EXERCISE: From the data below, please reproduce exactly everything from the line that contains "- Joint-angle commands" down to the line that contains "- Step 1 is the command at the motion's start", with both ends included.

Top of DATA

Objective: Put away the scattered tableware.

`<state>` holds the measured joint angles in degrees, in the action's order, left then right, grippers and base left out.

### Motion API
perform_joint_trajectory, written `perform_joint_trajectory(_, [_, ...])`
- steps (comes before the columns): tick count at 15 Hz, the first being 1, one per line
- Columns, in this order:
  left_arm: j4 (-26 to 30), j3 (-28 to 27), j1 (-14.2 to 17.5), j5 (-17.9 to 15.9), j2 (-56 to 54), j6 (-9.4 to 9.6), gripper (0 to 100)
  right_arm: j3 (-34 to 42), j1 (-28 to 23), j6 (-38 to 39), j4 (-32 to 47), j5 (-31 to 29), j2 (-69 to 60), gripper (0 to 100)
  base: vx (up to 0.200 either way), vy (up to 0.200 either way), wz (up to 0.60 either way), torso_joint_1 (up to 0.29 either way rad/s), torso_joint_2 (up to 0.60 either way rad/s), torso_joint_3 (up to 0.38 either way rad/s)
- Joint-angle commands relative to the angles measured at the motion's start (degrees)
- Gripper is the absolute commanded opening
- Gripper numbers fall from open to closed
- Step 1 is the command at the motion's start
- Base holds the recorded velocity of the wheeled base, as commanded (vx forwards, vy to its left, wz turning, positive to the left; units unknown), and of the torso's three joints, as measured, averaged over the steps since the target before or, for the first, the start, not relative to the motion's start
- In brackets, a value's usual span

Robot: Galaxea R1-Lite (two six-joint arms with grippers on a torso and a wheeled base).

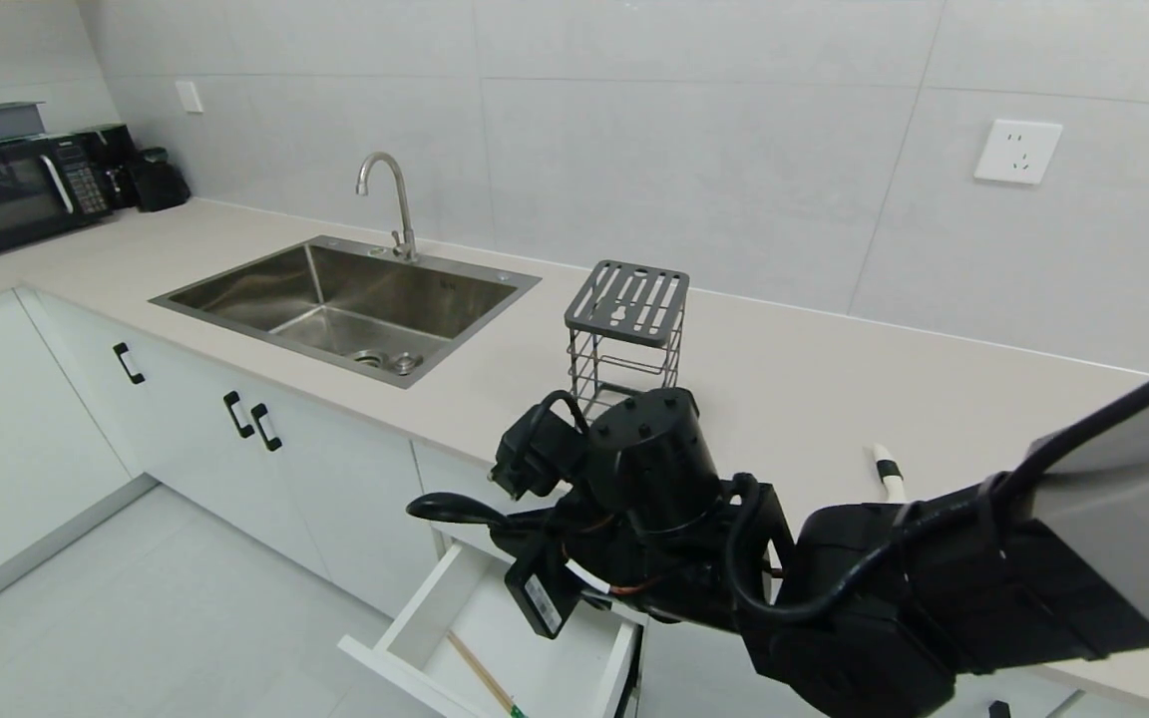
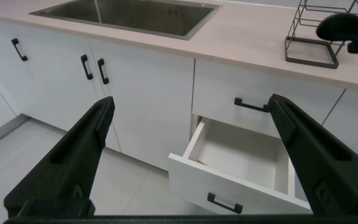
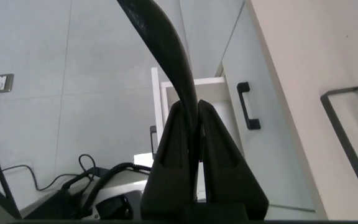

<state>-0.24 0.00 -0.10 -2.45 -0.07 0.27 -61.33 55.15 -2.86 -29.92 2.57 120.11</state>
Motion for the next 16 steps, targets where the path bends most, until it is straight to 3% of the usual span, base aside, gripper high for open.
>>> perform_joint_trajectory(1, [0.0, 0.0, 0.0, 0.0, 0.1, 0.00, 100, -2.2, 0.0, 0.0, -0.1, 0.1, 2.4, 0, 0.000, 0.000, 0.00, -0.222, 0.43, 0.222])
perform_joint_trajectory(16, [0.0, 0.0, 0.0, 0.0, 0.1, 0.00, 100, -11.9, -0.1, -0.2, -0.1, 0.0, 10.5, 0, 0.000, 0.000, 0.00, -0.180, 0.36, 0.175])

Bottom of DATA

EXERCISE SOLUTION:
- Joint-angle commands relative to the angles measured at the motion's start (degrees)
- Gripper is the absolute commanded opening
- Gripper numbers fall from open to closed
- Step 1 is the command at the motion's start

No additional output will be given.